[Start of section]
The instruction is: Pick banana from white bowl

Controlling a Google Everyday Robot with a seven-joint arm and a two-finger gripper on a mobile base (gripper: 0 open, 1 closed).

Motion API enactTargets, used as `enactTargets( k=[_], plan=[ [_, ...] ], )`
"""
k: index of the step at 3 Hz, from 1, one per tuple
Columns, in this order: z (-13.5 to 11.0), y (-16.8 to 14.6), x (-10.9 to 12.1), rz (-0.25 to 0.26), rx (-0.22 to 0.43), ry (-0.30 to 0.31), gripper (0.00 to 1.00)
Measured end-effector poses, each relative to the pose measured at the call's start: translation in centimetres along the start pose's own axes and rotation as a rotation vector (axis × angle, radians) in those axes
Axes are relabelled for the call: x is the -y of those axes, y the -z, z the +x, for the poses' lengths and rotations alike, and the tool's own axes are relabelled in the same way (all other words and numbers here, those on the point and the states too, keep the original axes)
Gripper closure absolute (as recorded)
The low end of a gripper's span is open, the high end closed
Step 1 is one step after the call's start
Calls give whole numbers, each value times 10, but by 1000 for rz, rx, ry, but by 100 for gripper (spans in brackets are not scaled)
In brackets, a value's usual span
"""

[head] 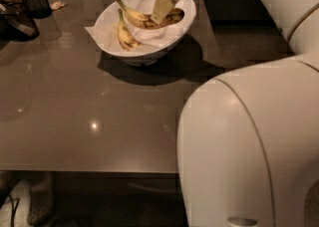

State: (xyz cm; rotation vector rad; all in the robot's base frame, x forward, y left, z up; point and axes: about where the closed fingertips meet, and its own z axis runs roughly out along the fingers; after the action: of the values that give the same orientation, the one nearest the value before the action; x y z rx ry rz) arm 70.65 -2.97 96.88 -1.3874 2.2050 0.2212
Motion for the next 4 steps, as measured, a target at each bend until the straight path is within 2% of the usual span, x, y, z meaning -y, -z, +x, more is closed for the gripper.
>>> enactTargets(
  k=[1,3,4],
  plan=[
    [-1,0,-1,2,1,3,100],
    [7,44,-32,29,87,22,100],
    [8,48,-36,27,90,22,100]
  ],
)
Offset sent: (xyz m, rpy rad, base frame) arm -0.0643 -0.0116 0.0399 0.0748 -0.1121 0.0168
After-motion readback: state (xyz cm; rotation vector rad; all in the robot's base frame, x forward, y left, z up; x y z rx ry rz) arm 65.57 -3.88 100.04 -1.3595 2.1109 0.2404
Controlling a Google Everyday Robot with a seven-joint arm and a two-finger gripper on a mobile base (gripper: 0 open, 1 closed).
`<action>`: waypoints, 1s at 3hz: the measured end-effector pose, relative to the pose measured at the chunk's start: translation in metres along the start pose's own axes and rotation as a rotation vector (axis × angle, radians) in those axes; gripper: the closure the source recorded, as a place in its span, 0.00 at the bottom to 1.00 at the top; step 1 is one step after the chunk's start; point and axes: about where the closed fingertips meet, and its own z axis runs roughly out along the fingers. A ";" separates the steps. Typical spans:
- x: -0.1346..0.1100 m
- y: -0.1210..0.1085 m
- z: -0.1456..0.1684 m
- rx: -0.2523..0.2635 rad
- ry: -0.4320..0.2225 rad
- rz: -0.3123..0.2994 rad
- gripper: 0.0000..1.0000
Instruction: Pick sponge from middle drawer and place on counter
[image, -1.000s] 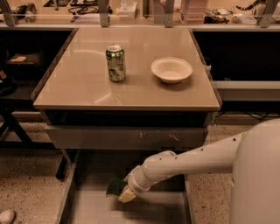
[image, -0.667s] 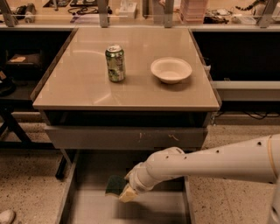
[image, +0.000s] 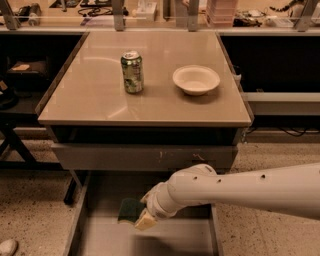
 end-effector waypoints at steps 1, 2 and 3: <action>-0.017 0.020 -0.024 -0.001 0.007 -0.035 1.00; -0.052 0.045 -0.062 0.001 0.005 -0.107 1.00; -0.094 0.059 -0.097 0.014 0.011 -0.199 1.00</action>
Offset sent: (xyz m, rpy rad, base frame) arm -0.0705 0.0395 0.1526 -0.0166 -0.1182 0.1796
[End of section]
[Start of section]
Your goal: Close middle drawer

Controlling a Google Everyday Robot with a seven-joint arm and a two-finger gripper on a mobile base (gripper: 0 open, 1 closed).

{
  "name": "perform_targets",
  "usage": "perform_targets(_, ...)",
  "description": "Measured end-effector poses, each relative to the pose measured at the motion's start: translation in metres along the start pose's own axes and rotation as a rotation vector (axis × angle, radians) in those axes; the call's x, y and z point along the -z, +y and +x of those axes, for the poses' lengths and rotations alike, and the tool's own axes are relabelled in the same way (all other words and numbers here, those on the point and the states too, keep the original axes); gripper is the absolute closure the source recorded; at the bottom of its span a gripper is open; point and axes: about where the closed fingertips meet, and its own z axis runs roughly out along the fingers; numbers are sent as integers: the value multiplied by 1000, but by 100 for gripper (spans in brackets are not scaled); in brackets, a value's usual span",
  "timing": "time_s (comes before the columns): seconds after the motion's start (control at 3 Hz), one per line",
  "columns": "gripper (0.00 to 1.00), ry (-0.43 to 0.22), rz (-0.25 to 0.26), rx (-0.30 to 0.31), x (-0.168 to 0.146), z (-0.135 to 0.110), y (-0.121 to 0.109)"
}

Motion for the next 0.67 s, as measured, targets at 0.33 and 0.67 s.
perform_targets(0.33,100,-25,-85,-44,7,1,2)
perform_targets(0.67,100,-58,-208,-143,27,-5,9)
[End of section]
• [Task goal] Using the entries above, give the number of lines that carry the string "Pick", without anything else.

• [Expected answer] 2